Livestock seeks natural enemy of vampire mite

Can the red mite be controlled using predatory insects? Growing interest in biological pest control in livestock sector.

It may e possible to control the destructive red ite using its natural enemies.
Horticulturalists have been making large-scale use of biological methods of controlling pest insects for years, but the livestock sector has hitherto taken a more conservative stand. The odd pig farmer has used ichneumon wasps to keep the flies down, but most pests in livestock barns are controlled chemically. Times are changing though. The rules for applying chemical substances have been tightened up, and many of the pests are becoming resistant to the chemicals anyway. So the livestock sector now wants to follow the horticulturalists' example and start using biological pest control instead of pesticides.
Eureka moment
First in line is the red mite (Dermanyssus gallinae), also known as the poultry or roost mite. Thea van Niekerk of Livestock Research is involved in research on the natural enemies of this persistent little vampire, the plague of the poultry farm. It causes anaemia and, in extreme cases, death in laying hens. When night falls and the hens go to roost, this mini-Dracula crawls out of the woodwork in search of chicken blood.

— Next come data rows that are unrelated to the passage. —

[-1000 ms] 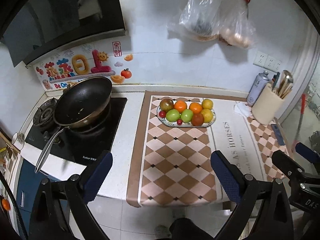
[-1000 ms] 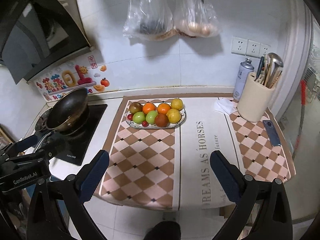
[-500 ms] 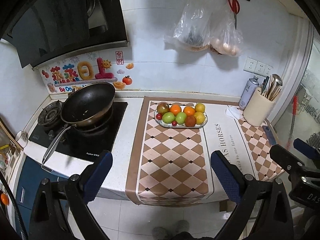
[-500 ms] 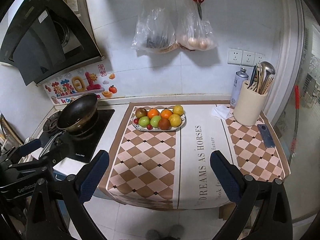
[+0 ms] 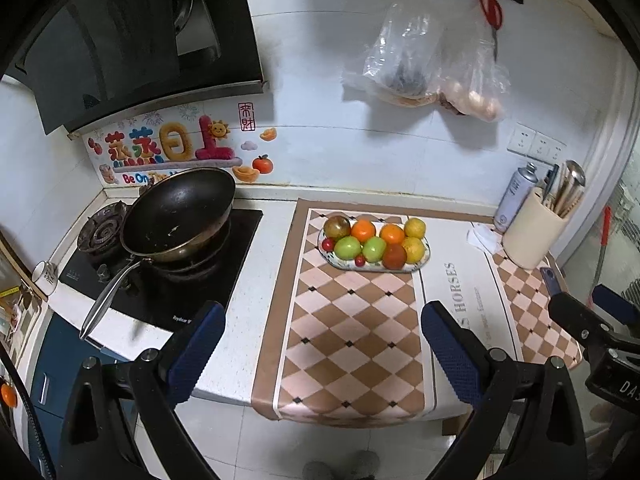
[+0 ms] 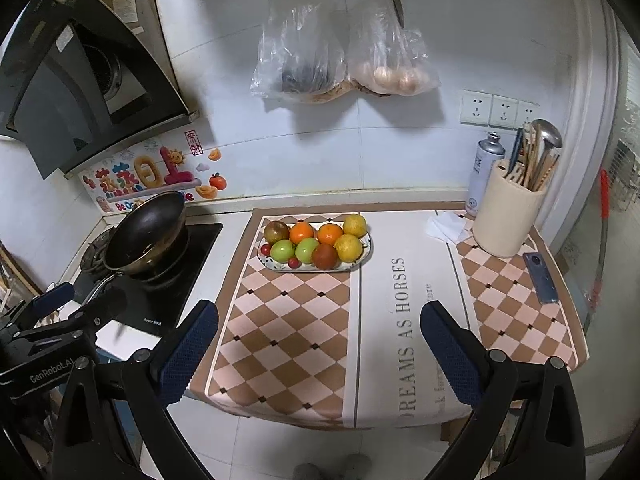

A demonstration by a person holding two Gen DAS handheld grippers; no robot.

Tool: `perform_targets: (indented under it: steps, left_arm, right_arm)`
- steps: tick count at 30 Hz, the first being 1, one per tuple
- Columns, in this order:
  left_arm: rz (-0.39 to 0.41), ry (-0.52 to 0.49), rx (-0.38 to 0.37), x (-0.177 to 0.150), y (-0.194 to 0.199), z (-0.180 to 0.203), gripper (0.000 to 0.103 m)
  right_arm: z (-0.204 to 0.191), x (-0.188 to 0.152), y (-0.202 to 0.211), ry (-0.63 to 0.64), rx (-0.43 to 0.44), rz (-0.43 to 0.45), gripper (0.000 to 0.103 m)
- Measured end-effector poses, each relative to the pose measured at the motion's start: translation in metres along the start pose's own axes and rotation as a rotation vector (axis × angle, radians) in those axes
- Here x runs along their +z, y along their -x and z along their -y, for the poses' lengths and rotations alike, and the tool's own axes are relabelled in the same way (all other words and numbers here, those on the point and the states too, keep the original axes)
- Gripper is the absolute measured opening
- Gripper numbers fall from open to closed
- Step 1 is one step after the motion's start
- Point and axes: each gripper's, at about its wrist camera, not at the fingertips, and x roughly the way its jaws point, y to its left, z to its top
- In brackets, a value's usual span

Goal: Organize fruits

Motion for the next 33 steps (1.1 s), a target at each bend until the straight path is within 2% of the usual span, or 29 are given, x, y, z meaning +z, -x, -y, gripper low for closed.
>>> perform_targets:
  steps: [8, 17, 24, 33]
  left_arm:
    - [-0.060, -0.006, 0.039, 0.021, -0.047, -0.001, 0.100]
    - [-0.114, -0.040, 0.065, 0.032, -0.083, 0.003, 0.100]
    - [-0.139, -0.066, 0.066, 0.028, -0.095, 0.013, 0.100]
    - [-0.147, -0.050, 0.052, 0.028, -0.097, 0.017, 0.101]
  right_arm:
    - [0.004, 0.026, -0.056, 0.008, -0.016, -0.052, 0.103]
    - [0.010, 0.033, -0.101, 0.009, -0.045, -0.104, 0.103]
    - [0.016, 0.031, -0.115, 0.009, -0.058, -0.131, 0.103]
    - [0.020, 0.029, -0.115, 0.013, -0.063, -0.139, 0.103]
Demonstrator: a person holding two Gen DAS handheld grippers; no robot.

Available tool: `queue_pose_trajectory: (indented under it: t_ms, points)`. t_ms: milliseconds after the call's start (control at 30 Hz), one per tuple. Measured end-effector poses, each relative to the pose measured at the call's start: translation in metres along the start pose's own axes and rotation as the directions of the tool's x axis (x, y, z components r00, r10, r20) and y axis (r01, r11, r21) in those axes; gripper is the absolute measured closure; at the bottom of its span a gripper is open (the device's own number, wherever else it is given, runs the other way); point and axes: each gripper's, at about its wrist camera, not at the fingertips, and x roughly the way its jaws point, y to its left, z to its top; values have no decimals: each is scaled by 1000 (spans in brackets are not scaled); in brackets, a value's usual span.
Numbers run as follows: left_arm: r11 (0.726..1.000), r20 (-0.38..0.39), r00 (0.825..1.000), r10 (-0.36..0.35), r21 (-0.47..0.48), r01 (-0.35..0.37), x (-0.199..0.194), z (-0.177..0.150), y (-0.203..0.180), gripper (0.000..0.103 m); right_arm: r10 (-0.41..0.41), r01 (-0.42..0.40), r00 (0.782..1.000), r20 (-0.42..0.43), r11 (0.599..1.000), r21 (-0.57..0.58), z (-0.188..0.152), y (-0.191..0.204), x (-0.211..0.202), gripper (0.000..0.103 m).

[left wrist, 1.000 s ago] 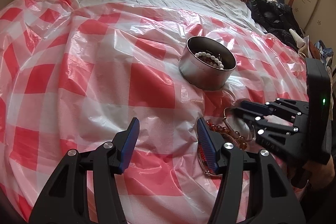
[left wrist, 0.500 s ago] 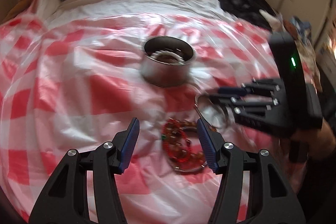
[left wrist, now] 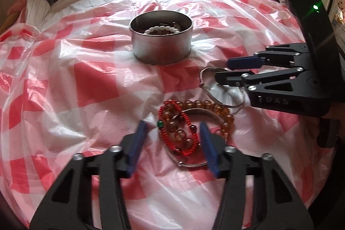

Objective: Organize jewelry

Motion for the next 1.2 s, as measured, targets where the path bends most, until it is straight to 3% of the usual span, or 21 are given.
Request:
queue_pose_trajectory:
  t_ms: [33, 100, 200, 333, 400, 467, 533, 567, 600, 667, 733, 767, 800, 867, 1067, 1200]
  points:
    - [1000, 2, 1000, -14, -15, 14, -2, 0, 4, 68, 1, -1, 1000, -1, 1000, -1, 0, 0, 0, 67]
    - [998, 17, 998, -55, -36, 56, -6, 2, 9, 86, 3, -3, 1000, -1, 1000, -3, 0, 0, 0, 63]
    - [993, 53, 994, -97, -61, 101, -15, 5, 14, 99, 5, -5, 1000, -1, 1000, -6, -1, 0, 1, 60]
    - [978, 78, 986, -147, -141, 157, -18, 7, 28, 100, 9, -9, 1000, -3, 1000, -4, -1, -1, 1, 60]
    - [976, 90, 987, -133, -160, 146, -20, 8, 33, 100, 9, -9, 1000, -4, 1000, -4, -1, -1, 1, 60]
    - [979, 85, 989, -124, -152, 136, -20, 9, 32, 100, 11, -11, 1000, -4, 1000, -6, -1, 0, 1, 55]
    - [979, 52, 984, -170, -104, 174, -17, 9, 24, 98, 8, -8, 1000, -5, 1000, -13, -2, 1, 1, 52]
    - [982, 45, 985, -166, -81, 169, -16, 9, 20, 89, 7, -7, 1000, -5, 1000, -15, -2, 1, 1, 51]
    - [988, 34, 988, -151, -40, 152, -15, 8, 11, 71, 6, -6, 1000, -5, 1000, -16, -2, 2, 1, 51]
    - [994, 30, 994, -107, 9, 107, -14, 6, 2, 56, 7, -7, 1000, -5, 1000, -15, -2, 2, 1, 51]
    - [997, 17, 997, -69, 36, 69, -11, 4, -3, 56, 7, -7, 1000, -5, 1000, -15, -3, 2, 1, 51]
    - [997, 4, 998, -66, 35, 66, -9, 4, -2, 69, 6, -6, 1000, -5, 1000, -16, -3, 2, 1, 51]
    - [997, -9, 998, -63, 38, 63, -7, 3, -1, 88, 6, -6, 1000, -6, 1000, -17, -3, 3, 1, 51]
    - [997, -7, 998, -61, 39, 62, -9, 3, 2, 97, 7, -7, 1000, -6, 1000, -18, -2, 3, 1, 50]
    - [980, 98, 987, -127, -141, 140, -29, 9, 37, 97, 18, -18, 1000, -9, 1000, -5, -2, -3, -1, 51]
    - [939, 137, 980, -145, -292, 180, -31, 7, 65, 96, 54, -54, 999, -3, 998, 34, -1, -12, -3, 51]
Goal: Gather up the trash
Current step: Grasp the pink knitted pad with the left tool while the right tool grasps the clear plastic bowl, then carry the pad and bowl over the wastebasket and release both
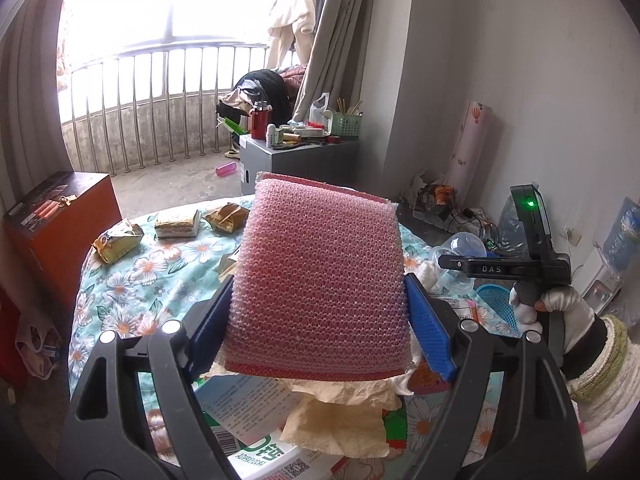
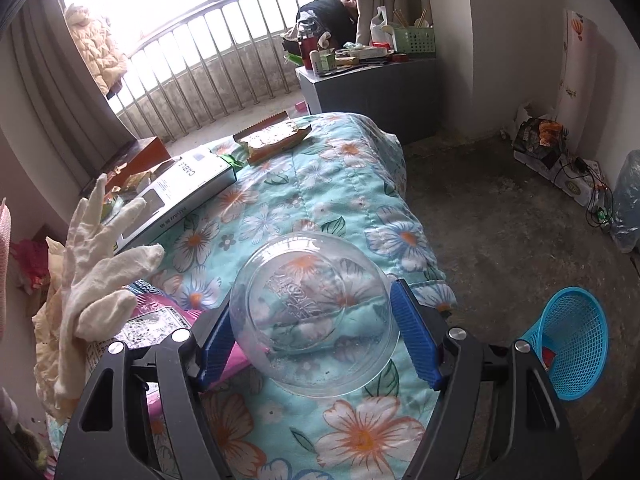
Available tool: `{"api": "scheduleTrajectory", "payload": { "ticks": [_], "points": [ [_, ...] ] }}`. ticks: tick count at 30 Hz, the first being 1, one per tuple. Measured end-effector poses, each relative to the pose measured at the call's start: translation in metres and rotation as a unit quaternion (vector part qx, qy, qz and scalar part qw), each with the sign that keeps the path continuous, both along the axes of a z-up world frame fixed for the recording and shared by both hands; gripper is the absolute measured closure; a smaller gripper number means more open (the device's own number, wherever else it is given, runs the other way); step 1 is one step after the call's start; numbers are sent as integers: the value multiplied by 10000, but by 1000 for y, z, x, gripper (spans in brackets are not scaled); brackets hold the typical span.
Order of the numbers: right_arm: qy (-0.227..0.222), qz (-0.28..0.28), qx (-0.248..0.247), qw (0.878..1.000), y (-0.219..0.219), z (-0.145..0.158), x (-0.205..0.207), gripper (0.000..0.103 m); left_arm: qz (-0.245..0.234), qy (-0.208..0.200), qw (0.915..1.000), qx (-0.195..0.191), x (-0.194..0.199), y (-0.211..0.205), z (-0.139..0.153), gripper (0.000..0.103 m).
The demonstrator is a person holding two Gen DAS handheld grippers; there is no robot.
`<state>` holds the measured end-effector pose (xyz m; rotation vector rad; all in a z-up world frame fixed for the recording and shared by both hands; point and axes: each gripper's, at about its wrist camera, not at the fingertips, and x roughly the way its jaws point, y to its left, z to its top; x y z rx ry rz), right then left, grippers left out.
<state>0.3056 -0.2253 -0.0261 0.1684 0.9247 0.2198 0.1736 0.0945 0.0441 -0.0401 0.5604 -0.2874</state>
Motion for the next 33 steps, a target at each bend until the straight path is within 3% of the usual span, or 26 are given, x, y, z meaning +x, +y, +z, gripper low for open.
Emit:
{"api": "scheduleTrajectory", "payload": {
  "ticks": [10, 19, 27, 33],
  "points": [
    [-301, -60, 451, 9985, -18, 35, -25, 32, 61, -365, 9984, -437, -25, 20, 35, 26],
    [-512, -122, 950, 9941, -47, 52, -50, 32, -82, -394, 9964, -746, -33, 13, 58, 26],
    [-695, -526, 1277, 9880, -104, 59, -80, 32, -776, -99, 9920, -986, -5, -48, 64, 26],
    [-857, -1270, 1340, 9791, -176, 60, -110, 32, -1675, 677, 9761, -1209, 37, -133, 55, 26]
  ]
}}
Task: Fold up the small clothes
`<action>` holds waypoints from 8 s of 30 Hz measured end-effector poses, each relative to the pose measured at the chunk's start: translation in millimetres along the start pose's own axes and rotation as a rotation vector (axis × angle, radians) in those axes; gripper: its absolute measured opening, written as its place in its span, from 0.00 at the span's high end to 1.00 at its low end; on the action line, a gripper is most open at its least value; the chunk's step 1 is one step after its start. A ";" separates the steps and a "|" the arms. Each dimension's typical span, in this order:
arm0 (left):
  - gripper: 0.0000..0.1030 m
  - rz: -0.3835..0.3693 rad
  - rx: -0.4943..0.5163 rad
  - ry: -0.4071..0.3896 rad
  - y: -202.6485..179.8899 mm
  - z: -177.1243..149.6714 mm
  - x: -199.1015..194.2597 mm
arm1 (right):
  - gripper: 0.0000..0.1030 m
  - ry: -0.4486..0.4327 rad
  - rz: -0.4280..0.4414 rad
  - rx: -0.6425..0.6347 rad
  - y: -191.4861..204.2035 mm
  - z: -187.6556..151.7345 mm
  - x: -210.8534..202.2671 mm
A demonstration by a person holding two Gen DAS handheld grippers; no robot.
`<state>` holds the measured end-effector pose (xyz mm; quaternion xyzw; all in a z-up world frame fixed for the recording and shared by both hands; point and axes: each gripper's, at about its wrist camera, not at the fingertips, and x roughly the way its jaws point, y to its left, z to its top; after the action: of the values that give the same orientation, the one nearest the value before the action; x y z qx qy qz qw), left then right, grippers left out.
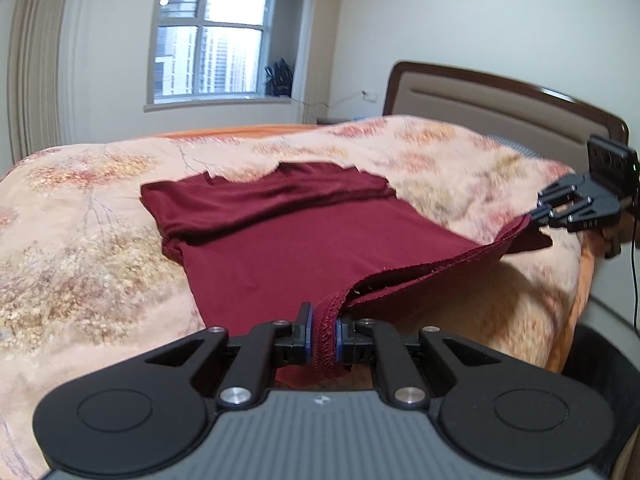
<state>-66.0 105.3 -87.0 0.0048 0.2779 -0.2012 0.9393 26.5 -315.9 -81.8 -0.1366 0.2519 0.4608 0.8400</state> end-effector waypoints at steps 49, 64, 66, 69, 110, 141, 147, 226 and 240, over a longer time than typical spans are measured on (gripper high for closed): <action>0.90 0.067 -0.128 -0.041 35.2 65.2 39.7 | 0.96 -0.077 -0.047 0.005 -42.6 54.2 19.5; 0.90 0.037 -0.267 -0.019 126.0 116.5 150.0 | 0.96 -0.035 -0.004 0.110 -163.1 106.4 102.1; 0.90 0.039 -0.282 -0.016 137.5 122.6 167.2 | 0.96 -0.033 -0.005 0.126 -182.0 110.7 117.1; 0.90 0.046 -0.303 -0.016 154.5 133.2 192.1 | 0.96 -0.029 -0.009 0.145 -207.4 118.9 137.7; 0.39 0.141 -0.461 -0.050 221.0 163.0 261.6 | 0.52 -0.069 -0.148 0.485 -313.2 130.2 230.1; 0.60 0.147 -0.133 0.110 124.7 44.9 172.1 | 0.53 -0.082 -0.140 0.514 -178.8 -4.5 92.2; 0.61 0.115 -0.097 0.115 125.6 41.1 179.1 | 0.62 -0.025 -0.104 0.463 -181.3 -1.6 112.7; 0.21 0.198 -0.329 0.057 122.3 85.2 230.1 | 0.47 0.091 -0.180 0.288 -88.7 88.9 271.0; 0.26 0.290 -0.425 0.035 174.1 90.1 208.9 | 0.34 -0.123 -0.164 0.335 -70.7 61.8 227.6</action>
<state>206.8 176.0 -138.1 -0.1492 0.3266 -0.0015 0.9333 206.5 -164.9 -155.2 0.0135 0.2612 0.3497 0.8996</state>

Amsterdam biologist Maurice Sabelis's group has identified two predatory mites whose menu of choice includes the red mite. The Amsterdam team worked together with Livestock Research on a laboratory test to find out how well these predatory mites do their job. In well-sealed cages - nothing was to be allowed to escape - three chickens were kept company by 300 red mites and 1000 of their natural predators. At the end of the trial, the predatory mites had devoured many but not all of the red mites. They seemed to have difficulty tracking down all of their prey. The same problem was observed when the test was transferred to the barn. After some time, the researchers could not find the predatory mites anymore, whereas there were still red mites present. 'The predatory mite does not manage to hold its own; you have to bring in new ones frequently,' says Van Niekerk. 'We haven't found reached the eureka moment yet.' The Amsterdam team wants to create hiding places for the predatory mites on the route taken by the red mites to the chickens, to increase their chances of success.
Van Nierkerk's research is part of a package of three projects aiming at combatting the bloodthirsty red mite. The second project is in the hands of Wageningen entomologists. Their 'attract-and-kill' approach is to lure the red mite into a trap and kill it with fungi. This approach has been copied from Wageningen malaria research, says entomologist Sander Koenraadt. A species of fungus used to kill malaria mosquitoes in Africa also appears to be helpful for controlling the red mite, but Koenraadt still needs to identify the most effective species for the job. The choice of lure proved more complex. 'We have found a few aromas, but you need a mix of different aromas.' And that is as far as the research will get for now, as an application for follow-up funding to the STW technology foundation two years ago was rejected. 'I really want to go on, but we don't have funding for follow-up research right now.' 
Alarm system
The third part of the package is a study led by Monique Mul of Livestock Research. She is developing an alarm system that warns the farmer when the number of red mites in a barn exceeds a certain level. This is important because the predatory mites work best when they go into action at the beginning of an outbreak. The same goes for the commonly used chemical pesticide silicon powder, so as long as there is no alternative, Mul's system can help chicken farmers to keep the amounts they use to a minimum, at least. The second prototype of Mul's metre is almost ready. If there is a company that wants to develop the sensor further and market it, this will bring biological control of the red mite one step closer.